En 1926, un couple de missionnaires canadiens, Florence et Victor Veary[2], de la Mission unie du Soudan (MUS), s'est rendu au Tchad. Au début, les églises furent établies dans la province du Logone, au sud-ouest. Après cela, la station Bébalem a été créée[3]. Des années plus tard, ils se sont installés à N'Djamena (alors Fort Lamy). L'objectif principal de la mission était l'évangélisation des musulmans[4].
En 1952, la branche française de la MUS est créée sous le nom de Mission protestante franco-suisse du Tchad (MPFST)[4].
En 1960, le Tchad devient indépendant et le MUS est officiellement reconnu par le gouvernement tchadien. Les différentes branches du MUS répartissaient les différents secteurs géographiques du pays, ainsi que les différentes activités. Ainsi, depuis lors, les différentes Missions ont continué leur travail dans ce pays[4].

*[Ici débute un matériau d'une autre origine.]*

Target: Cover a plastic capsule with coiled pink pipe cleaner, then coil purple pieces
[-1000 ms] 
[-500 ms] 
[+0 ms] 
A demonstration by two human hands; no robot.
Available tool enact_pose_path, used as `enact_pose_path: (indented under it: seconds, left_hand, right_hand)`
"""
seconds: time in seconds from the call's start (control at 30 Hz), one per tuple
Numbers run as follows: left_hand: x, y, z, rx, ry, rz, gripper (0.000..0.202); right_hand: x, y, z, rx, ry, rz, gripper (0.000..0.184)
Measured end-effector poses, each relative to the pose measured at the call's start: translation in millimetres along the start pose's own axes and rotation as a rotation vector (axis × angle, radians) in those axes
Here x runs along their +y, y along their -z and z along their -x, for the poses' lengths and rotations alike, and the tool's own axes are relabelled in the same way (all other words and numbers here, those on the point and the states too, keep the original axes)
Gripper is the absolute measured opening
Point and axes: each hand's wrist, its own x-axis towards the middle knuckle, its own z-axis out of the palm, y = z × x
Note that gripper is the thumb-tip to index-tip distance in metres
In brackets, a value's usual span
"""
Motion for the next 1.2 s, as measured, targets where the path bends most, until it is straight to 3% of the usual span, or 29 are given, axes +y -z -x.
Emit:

À la veille de la déclaration d'indépendance, Victor Veary, le premier missionnaire du SUM au Tchad, a encouragé l'Église à devenir indépendante, ce qu'elle a fait[4].
La Croisade d'évangélisation mondiale (Croisade d'évangélisation mondiale ou WEC) et les églises mennonites françaises avaient également établi des missions dans le pays. C'est pourquoi, en 1962, ces églises décidèrent de rejoindre le MUS[1].
L'église qui en résulta fut rebaptisée Église évangélique au Tchad (acronyme : EET)[5].
En 2004, on estimait que l'Église comptait 200 000 membres[1].
En 2024, la dénomination a tenu sa 51e assemblée générale. À l'époque, le président du bureau général de la dénomination était le Dr Tao Vaileck Elysée[6].